It enables formal verification, reproducible builds, static analysis, and, eventually hardware-native validation for arbitrary transaction conditions.
6.3 Challenges and Open Questions
Of course, such a shift raises substantial questions:
1. Consensus Compatibility
Bitcoin Script is part of Bitcoin’s consensus rules, changing it would require a hard fork, a potentially contentious and politically risky move, any transition would have to be opt-in, staged, and carefully engineered to avoid splitting the network.
2. Security and Sandboxing
RISC-V is powerful, but also dangerous, turing-completeness reintroduces the halting problem: How do we prevent infinite loops or resource exhaustion? Dr. Peter Rizun suggests a mechanism akin to Ethereum’s “gas”, but in hardware: if a transaction’s program takes too long, it can be paused, serialized, and retried or discarded, the execution context, registers, and memory can be checkpointed into the transaction’s metadata.
3. Tooling and Ecosystem
A RISC-V-based scripting model would require new tools: compilers, interpreters, debuggers, static analyzers, and more, while the RISC-V ecosystem is growing rapidly, integrating it into Bitcoin’s security model would be a substantial engineering task.

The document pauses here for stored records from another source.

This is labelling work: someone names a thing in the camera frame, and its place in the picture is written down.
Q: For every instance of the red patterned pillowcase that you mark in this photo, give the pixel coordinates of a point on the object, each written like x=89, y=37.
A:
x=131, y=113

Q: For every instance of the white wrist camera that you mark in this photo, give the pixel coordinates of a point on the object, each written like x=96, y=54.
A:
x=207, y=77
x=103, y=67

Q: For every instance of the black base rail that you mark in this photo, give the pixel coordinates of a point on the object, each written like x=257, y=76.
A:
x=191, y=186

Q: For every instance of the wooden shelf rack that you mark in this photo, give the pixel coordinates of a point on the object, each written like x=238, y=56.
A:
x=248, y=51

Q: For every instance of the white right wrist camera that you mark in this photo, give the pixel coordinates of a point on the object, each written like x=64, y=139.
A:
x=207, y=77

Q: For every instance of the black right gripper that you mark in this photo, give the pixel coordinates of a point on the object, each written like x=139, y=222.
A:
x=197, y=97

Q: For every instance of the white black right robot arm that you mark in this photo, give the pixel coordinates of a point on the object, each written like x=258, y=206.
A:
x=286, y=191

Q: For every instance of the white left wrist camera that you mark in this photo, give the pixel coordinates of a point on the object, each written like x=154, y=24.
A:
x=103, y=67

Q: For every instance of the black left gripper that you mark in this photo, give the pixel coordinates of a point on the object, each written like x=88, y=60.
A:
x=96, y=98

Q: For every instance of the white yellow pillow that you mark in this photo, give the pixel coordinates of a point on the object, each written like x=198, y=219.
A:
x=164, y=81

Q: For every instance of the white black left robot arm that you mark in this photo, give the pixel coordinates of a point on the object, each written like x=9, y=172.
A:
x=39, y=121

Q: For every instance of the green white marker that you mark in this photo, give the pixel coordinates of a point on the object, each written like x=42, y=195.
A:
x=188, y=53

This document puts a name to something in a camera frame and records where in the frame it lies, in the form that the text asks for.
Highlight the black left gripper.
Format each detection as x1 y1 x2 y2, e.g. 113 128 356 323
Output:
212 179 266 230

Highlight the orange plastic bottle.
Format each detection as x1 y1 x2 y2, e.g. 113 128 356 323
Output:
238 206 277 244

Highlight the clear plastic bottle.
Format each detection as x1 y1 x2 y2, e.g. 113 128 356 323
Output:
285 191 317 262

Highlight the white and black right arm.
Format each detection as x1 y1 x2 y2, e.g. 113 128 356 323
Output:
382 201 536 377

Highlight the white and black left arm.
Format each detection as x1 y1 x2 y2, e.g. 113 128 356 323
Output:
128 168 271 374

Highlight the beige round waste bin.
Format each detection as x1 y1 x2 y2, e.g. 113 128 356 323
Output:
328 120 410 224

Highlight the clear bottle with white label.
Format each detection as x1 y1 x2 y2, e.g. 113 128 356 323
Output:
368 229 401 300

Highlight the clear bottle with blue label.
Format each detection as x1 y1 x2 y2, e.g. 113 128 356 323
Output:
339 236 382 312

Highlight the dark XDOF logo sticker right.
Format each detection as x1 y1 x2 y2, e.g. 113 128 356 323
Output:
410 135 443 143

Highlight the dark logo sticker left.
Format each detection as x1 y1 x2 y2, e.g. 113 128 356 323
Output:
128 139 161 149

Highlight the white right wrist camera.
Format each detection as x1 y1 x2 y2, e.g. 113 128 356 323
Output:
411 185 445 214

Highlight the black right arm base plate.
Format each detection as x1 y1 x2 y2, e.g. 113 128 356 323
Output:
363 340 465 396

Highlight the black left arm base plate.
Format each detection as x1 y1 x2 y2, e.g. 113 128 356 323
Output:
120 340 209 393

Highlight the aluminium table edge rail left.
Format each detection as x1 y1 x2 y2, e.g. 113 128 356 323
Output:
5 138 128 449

4. Governance and Adoption
Even if technically sound, such a proposal faces political headwinds, Bitcoin’s development process is conservative by design; radical changes, especially ones that affect consensus-critical code, are scrutinized heavily and adopted slowly. Yet Dr. Peter Rizun’s core point stands: Bitcoin Script is the last major computational component not yet amenable to hardware acceleration, and if we want to bring the entire transaction validation pipeline into silicon, Script must evolve, and RISC-V provides a credible, forward-compatible path.
7. Full Hardware Validation: Bringing Bitcoin Transactions into Silicon
As Dr. Peter Rizun transitions from individual cryptographic primitives to full transaction processing, he broadens the scope of hardware acceleration from isolated components (like hashing and signature checking) to the validation of entire Bitcoin transactions in hardware, this represents a paradigm shift: rather than treating validation as a set of loosely coupled software modules, the entire validation flow could be expressed in silicon, achieving dramatic gains in throughput and energy efficiency.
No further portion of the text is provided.